### Exercise instructions
Please look for the string "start" below and report every line in which it occurs.

### Dataset extract

● ● ● ● ●

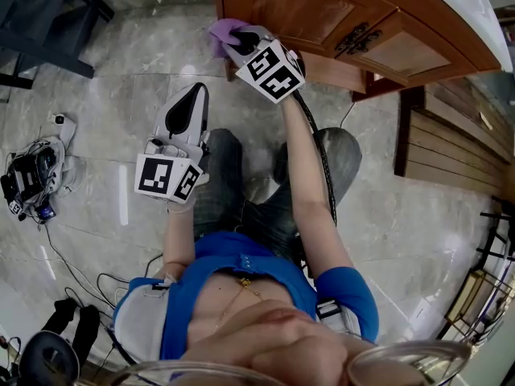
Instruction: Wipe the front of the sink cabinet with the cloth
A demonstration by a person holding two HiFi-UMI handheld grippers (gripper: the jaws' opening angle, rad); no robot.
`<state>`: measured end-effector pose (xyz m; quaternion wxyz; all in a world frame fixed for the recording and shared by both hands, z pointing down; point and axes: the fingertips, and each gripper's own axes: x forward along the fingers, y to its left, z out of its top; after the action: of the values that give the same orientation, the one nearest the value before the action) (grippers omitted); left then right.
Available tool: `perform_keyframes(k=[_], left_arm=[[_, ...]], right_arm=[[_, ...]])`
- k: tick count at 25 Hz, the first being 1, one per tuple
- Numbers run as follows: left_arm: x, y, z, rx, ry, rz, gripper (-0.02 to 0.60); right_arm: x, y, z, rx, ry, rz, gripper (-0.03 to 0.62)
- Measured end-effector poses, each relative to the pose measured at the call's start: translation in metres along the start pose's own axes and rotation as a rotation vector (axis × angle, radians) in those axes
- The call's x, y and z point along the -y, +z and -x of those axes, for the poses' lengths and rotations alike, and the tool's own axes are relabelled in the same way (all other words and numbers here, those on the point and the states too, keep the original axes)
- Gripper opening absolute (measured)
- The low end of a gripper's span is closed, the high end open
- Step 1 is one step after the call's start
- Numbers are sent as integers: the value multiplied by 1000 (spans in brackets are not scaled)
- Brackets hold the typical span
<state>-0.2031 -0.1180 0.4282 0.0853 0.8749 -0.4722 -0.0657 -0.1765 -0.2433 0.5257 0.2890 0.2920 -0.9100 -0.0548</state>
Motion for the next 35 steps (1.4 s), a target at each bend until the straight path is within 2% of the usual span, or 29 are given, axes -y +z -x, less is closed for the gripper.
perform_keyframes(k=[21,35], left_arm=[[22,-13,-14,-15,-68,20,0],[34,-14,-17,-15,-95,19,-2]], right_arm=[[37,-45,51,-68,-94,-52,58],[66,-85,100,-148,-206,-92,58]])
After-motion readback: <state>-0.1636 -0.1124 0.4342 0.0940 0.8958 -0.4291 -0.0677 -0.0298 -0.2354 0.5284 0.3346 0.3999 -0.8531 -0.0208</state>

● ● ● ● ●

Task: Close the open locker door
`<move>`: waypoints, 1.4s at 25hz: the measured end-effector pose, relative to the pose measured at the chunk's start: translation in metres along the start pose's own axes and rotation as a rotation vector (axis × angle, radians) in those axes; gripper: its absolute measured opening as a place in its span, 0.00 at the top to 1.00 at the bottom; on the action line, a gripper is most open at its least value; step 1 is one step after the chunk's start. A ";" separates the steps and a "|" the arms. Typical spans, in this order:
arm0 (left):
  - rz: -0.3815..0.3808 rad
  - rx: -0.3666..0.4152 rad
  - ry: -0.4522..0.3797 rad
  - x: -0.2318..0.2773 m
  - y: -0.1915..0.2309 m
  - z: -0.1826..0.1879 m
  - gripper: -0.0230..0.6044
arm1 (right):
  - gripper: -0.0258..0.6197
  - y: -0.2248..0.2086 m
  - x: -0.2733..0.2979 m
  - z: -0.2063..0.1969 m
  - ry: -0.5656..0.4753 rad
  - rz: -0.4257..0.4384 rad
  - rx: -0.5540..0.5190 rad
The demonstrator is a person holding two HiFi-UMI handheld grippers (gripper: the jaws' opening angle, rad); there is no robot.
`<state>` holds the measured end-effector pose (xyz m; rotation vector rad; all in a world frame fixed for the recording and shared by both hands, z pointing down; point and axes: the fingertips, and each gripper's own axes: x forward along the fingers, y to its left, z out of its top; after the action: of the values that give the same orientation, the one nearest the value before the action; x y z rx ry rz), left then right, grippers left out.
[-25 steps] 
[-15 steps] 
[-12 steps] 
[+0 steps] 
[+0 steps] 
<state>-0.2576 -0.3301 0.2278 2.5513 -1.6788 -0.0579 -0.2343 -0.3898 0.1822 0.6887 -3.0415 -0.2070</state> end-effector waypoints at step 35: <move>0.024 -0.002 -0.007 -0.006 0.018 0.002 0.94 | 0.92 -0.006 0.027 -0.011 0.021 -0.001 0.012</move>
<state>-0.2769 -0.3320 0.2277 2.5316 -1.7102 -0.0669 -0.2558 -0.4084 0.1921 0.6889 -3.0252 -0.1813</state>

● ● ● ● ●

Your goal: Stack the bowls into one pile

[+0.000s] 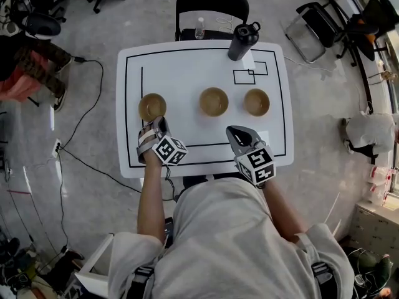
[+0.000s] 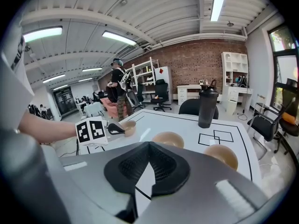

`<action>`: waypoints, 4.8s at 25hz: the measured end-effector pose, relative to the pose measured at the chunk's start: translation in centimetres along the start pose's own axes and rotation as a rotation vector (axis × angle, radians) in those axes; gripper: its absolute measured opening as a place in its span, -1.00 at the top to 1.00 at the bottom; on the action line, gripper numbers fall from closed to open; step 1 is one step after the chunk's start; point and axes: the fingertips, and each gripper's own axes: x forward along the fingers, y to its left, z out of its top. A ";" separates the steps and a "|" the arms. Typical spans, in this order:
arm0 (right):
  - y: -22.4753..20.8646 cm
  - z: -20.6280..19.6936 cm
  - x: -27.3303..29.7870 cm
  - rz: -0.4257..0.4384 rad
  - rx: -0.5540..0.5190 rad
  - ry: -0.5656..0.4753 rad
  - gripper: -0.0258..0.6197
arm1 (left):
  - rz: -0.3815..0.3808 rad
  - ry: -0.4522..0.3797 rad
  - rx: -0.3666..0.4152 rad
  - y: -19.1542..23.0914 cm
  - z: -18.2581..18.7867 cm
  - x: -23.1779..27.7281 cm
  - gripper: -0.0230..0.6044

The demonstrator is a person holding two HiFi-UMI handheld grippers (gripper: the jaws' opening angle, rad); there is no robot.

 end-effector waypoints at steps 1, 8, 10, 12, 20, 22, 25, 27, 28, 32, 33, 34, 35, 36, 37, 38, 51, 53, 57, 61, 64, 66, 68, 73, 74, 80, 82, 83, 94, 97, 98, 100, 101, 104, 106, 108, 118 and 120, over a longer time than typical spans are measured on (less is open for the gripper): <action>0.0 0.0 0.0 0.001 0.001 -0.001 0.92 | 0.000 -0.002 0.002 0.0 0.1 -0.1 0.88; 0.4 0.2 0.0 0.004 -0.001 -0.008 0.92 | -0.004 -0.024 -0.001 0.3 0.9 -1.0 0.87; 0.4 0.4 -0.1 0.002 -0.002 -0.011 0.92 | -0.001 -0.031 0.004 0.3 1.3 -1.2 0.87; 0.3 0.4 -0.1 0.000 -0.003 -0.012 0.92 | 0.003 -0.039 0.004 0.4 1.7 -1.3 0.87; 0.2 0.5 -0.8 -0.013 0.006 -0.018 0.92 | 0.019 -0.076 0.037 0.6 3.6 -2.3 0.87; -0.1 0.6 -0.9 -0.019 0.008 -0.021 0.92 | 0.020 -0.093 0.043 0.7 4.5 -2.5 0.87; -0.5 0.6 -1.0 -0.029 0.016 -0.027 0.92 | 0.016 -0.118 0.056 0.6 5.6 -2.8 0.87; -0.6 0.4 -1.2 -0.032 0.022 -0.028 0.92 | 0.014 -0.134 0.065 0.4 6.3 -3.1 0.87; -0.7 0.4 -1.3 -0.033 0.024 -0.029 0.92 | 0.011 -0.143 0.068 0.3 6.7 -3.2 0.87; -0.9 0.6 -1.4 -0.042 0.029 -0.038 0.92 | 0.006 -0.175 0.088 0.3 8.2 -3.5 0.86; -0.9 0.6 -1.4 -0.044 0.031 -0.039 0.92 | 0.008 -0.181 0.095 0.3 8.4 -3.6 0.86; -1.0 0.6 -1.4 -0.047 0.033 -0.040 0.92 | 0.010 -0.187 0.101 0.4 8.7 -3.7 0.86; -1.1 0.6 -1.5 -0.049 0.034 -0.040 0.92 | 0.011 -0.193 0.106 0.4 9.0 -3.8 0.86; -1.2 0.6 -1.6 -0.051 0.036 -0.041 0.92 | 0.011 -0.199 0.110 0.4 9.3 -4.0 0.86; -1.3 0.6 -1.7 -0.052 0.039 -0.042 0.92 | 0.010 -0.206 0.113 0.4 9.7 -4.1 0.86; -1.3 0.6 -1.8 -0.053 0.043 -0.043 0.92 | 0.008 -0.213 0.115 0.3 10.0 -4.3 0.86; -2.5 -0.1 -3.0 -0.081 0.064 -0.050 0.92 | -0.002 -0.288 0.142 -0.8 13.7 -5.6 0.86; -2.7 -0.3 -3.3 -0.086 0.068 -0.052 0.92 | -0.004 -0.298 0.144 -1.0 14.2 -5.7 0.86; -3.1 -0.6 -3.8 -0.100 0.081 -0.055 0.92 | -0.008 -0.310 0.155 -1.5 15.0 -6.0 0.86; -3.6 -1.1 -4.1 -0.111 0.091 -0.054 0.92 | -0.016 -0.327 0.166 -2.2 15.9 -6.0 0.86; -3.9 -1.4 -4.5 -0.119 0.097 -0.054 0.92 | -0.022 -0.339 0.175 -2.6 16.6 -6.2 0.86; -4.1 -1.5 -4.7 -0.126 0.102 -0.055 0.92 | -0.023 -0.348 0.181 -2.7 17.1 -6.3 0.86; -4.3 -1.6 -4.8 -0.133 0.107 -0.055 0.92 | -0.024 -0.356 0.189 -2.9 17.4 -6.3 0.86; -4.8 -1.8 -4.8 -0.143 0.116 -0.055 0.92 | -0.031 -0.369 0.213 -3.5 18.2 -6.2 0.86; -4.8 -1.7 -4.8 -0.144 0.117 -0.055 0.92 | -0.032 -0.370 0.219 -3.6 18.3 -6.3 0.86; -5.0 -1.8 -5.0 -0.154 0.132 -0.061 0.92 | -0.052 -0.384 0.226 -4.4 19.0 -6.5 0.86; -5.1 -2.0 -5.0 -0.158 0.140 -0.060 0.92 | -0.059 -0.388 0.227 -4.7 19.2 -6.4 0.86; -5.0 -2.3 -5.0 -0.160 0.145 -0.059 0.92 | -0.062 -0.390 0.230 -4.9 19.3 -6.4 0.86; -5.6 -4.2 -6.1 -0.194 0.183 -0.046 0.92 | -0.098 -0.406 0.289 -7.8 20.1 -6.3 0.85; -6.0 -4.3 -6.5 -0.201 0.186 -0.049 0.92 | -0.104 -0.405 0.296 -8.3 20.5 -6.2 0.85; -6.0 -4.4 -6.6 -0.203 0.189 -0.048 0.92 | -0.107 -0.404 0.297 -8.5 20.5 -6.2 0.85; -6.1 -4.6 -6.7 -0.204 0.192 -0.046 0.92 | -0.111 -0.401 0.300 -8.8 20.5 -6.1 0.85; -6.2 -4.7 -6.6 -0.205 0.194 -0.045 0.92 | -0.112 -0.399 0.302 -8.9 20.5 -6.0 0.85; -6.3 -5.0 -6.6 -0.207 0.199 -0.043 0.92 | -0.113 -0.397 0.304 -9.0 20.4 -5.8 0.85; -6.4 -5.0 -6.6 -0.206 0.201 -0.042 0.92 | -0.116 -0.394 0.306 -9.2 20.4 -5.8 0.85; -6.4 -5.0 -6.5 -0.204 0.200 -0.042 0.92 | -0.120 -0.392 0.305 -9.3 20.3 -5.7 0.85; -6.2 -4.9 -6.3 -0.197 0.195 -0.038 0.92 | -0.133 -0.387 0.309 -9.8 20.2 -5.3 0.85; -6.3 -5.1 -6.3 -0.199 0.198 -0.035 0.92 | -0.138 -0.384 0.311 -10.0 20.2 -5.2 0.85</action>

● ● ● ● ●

### Exercise output
- Measured end-effector poses, each relative to the pose measured at the call's start: translation in metres along the start pose's own axes and rotation as a rotation vector (axis × angle, radians) in those axes
- Step 1 is one step after the call's start
`<move>`: waypoints, 1.4s at 25hz: the measured end-effector pose, relative to the pose measured at the chunk's start: translation in metres along the start pose's own axes and rotation as a rotation vector (axis × angle, radians) in those axes; gripper: its absolute measured opening as a place in its span, 0.00 at the top to 1.00 at the bottom; on the action line, a gripper is most open at its least value; step 1 is one step after the chunk's start. A ";" separates the steps and a "|" the arms. Typical spans, in this order:
`<action>`: waypoints, 4.8s at 25hz: the measured end-effector pose, relative to the pose measured at the chunk's start: translation in centimetres along the start pose's own axes and rotation as a rotation vector (axis × angle, radians) in those axes; gripper: its absolute measured opening as a place in its span, -1.00 at the top to 1.00 at the bottom; on the action line, gripper numbers fall from closed to open; step 1 is one step after the chunk's start; point and axes: the fingertips, and each gripper's own axes: x forward along the fingers, y to its left, z out of its top. A ";" separates the steps and a "|" the arms. Typical spans, in this order:

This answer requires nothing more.